__Task to complete__. Reproduce exactly the lines of the material beneath, from the line that contains "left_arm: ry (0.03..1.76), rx" to the line that contains "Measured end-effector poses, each", both included, and no other lines.

#####

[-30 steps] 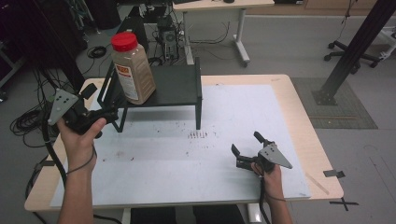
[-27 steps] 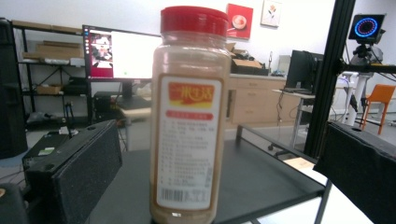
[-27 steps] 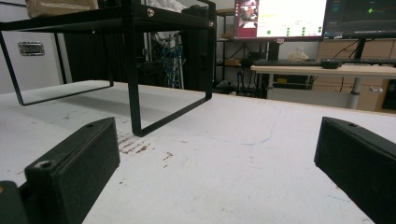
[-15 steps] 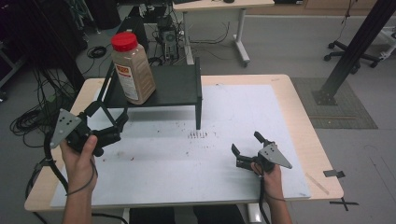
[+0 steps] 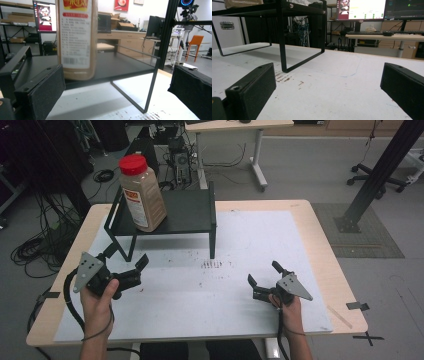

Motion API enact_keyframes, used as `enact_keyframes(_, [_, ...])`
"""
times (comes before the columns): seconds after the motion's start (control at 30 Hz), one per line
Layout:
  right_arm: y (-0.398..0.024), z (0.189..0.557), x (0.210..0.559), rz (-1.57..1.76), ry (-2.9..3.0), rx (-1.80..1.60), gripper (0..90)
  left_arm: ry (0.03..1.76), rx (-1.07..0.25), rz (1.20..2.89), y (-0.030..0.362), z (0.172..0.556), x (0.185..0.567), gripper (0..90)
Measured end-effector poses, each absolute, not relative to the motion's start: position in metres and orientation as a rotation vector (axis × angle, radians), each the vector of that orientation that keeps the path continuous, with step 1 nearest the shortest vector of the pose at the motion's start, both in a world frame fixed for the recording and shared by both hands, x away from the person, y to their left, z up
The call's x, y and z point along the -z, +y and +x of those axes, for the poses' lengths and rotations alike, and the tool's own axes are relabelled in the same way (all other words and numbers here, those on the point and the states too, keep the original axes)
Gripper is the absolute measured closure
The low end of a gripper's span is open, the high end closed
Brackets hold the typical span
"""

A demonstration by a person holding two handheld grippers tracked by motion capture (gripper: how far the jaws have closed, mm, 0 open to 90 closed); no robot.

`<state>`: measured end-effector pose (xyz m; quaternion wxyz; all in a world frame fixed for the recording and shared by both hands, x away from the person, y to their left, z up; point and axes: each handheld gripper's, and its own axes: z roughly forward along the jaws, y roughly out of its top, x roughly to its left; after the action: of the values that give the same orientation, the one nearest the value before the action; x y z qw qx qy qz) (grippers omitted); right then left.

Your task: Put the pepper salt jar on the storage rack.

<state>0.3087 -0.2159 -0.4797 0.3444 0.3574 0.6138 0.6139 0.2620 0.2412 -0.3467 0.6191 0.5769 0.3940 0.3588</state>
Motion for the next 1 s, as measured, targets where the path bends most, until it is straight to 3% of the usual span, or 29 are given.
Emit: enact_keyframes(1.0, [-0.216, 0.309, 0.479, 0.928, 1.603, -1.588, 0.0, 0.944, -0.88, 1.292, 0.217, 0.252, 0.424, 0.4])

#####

__Expected answer__.
  left_arm: ry (0.03..1.76), rx (-1.07..0.25), rz (1.20..2.89), y (-0.030..0.362), z (0.172..0.556), x (0.185..0.567), gripper (0..90)
Measured end-effector poses, each absolute, not relative to the motion's start: position in metres and orientation as a rotation vector (axis × angle, radians), each the vector of that orientation that keeps the path continuous, with step 1 nearest the shortest vector of the pose at the motion's start, both in a world frame fixed for the recording and shared by both hands, x away from the person, y to their left, z up

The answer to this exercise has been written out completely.